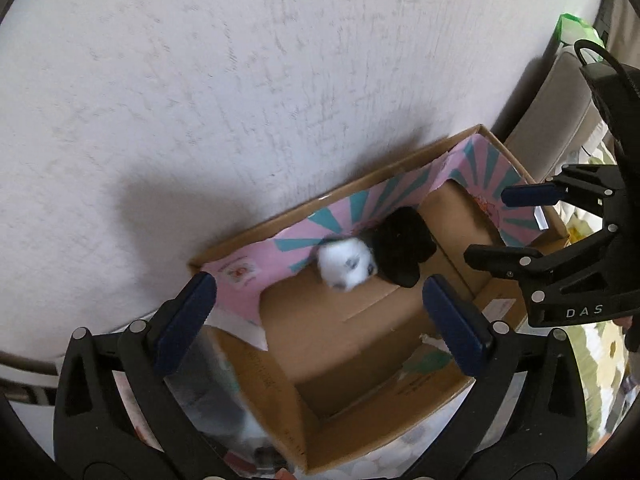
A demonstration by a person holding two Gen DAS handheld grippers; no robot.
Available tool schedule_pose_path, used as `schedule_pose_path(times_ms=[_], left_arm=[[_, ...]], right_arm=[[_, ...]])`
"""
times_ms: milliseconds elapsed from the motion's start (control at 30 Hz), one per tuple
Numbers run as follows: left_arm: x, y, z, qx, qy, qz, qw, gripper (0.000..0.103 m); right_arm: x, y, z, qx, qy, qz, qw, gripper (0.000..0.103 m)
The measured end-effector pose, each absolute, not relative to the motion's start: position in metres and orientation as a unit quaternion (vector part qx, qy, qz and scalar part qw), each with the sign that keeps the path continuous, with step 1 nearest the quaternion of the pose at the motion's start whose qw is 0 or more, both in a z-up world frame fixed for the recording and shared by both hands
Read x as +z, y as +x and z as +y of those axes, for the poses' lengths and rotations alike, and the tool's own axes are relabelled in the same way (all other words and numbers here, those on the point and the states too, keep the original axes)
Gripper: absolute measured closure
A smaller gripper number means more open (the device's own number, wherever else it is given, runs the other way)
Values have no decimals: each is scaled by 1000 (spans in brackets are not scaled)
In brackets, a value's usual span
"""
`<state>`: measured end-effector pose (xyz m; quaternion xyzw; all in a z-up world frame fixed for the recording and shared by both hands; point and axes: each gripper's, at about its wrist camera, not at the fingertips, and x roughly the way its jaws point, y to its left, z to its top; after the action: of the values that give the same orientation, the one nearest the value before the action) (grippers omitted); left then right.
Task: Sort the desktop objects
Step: 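Open both tools over the cardboard box and return to the bin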
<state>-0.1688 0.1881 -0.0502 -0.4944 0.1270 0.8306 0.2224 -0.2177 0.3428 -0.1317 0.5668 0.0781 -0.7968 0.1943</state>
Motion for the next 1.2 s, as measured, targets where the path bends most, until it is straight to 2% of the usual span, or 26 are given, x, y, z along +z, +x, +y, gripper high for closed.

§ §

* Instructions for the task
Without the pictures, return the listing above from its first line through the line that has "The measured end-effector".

* Answer
A demonstration by a person holding two Gen DAS handheld grippers; no robot.
Available tool schedule_pose_path, used as `schedule_pose_path(times_ms=[_], left_arm=[[_, ...]], right_arm=[[_, ...]])`
"""
times_ms: milliseconds elapsed from the motion's start (control at 30 Hz), one per tuple
Numbers run as follows: left_arm: x, y, z, qx, qy, qz, qw, gripper (0.000..0.103 m); right_arm: x, y, z, qx, qy, qz, qw, gripper (0.000..0.103 m)
The measured end-effector pose, each absolute, not relative to the motion's start: position in metres and orientation as a unit quaternion (vector part qx, qy, qz and scalar part qw), each with the sign that keeps the path continuous, with step 1 nearest the quaternion of the pose at the motion's start whose qw is 0 or more, both in a z-up world frame fixed for the recording and shared by both hands

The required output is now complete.